E’ inoltre da sottolineare che l’art. 14, comma 3, del Regolamento (CE) del Consiglio 22 marzo 1999 n. 659, recante modalità di applicazione dell’art. (88) del Trattato CE prevede che, "fatta salva un’eventuale ordinanza della Corte di giustizia delle Comunità Europee emanata ai sensi dell’articolo (242) del trattato, il recupero va effettuato senza indugio secondo le procedure previste dalla legge dello Stato membro interessato, a condizione che esse consentano l’esecuzione immediata ed effettiva della decisione della Commissione".

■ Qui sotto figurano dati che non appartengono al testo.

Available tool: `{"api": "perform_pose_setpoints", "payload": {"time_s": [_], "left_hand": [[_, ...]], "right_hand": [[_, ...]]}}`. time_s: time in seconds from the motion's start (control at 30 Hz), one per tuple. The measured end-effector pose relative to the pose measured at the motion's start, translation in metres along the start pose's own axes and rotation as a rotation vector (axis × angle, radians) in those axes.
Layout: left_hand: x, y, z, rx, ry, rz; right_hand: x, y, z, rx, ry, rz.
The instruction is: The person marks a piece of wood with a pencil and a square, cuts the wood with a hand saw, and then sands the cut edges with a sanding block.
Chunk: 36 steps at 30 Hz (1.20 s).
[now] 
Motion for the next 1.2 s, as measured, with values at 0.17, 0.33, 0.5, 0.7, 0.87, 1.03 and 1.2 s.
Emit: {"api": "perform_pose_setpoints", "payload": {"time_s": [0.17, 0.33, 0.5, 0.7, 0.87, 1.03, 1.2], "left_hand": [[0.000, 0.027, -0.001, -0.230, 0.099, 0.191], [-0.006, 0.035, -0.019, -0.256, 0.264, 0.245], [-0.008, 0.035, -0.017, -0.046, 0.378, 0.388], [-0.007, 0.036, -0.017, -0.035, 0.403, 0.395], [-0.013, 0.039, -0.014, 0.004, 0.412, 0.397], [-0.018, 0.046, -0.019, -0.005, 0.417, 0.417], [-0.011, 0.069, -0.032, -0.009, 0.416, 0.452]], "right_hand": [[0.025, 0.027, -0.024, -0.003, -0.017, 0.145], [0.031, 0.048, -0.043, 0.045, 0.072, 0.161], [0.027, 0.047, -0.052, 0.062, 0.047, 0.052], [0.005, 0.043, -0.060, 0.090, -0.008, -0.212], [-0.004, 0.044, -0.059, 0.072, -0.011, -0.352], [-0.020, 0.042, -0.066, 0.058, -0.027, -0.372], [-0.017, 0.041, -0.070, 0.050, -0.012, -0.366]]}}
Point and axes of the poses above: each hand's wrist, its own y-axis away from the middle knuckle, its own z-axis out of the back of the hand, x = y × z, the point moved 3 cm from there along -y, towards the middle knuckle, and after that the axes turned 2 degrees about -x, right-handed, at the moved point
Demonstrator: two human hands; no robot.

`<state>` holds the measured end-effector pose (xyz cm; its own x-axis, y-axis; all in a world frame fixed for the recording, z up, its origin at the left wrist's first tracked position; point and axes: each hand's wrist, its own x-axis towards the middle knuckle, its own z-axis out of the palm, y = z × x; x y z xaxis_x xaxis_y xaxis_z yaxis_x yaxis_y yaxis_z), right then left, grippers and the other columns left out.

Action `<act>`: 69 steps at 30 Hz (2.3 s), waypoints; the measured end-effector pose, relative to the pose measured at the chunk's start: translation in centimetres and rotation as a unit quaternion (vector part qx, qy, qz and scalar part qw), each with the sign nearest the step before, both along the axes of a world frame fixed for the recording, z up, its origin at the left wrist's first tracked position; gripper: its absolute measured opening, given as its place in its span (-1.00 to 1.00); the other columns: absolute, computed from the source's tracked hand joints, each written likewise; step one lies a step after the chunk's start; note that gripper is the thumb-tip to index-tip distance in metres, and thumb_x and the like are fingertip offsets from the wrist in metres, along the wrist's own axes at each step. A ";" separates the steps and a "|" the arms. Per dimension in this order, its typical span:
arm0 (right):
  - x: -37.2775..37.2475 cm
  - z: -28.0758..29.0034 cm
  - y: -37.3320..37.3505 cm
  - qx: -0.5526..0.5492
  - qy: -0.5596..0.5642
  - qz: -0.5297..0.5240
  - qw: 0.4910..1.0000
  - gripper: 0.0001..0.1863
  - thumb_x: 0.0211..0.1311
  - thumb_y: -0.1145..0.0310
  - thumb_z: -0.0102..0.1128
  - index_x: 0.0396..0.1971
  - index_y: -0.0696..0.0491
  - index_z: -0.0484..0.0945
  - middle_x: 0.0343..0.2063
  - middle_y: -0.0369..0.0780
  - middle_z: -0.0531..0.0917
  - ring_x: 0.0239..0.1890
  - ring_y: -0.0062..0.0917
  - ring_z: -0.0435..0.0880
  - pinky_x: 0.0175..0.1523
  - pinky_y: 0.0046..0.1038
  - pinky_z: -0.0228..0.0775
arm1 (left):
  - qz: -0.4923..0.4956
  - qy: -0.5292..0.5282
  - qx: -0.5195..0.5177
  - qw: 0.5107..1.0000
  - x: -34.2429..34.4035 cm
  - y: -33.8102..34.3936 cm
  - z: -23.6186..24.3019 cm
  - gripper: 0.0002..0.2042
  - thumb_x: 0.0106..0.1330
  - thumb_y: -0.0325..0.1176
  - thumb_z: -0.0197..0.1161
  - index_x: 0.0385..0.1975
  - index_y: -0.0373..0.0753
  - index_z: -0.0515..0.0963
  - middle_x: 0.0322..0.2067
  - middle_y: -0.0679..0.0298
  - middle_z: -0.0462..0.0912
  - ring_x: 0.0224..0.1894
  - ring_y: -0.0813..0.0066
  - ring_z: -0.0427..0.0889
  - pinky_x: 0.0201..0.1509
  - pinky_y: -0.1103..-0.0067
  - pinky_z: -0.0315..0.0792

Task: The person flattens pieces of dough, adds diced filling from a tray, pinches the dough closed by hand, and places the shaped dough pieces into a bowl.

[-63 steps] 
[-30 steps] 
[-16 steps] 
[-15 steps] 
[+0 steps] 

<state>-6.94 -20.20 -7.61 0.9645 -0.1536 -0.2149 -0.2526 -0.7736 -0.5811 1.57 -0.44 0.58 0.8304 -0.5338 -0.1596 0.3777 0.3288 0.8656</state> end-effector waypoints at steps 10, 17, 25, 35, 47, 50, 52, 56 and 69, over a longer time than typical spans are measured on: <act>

E’ vero che, secondo la L. n. 289 del 2002, art. 9, comma 9, la definizione automatica limitatamente a ciascuna annualità rende definitiva la liquidazione delle imposte risultanti dalla dichiarazione con riferimento alla spettanza di deduzioni e agevolazioni indicate dal contribuente o all’applicabilità di esclusioni, tuttavia questa disposizione deve essere disapplicata per contrasto con il principio di effettività proprio del diritto comunitario, qualora essa impedisca il recupero di un aiuto di Stato dichiarato incompatibile con decisione della Commissione divenuta definitiva.

In proposito, la giurisprudenza di questo giudice di legittimità ha affermato che il fondamento della diretta applicazione e della prevalenza delle norme comunitarie su quelle statali si rinviene essenzialmente nell’art. 11 della Costituzione – laddove esso stabilisce che l’Italia consente alle limitazioni di sovranità necessarie ad un ordinamento che assicuri la pace e la giustizia fra le Nazioni – e che il contrasto tra norme statali e disciplina comunitaria non da luogo alla invalidità o illegittimità delle prime, ma ne comporta la "non applicazione", consistente nell’impedire che la norma interna venga in rilievo per la definizione della controversia davanti al giudice nazionale (v. tra le altre Cass. n. 4466 del 2005).

Peraltro, nella stessa ottica, la Corte di Giustizia ha affermato che il diritto comunitario osta perfino all’applicazione del principio dell’autorità della cosa giudicata ove esso stesso contrasti con il principio di effettività, nei limiti in cui l’applicazione del primo principio impedisca il recupero di un aiuto di Stato dichiarato incompatibile con decisione della Commissione divenuta definitiva (v.

Corte Giustizia sentenza 18 luglio 2007 in causa C – 119/05 Lucchini).

Nè avrebbe senso, in proposito, richiamarsi alla c.d. "teoria dei controlimiti" elaborata da alcune Corti costituzionali interne come difesa della sovranità statale nel caso in cui fosse minacciata dal primato comunitario in alcuni valori considerati irrinunciabili dall’ordinamento interno. E’ infatti difficile ascrivere la disciplina clemenziale o quella in materia di prescrizione all’ambito dei "valori irrinunciabili dell’ordinamento", senza contare che la stessa teoria dei controlimiti, che pure trovava ragionevoli giustificazioni negli anni 70-80 del secolo scorso, quando il processo di integrazione era nelle fasi iniziali, sembra oggi in aperta contraddizione con il concetto stesso di integrazione quale risulta attualmente anche in ragione dell’evoluzione della giurisprudenza della Corte di Giustizia – che ha fornito prove sufficienti di tutela dei diritti fondamentali – e del richiamo alla Carta dei diritti fondamentali dell’Unione Europea, avente valore vincolante anche nei confronti delle istituzioni Europee, al punto che il conflitto tra diritto comunitario e diritto statale non sembra oggi più concepibile in uno spazio giuridico Europeo veramente integrato.

3. Alla luce di quanto sopra esposto, il ricorso deve essere accolto e la sentenza impugnata deve essere cassata con rinvio ad altro giudice che provvederà anche in ordine alle spese del presente giudizio di legittimità.

P.Q.M.

La Corte accoglie il ricorso, cassa la sentenza impugnata e rinvia anche per le spese a diversa sezione della C.T.R. Friuli.

Così deciso in Roma, il 24 gennaio 2012.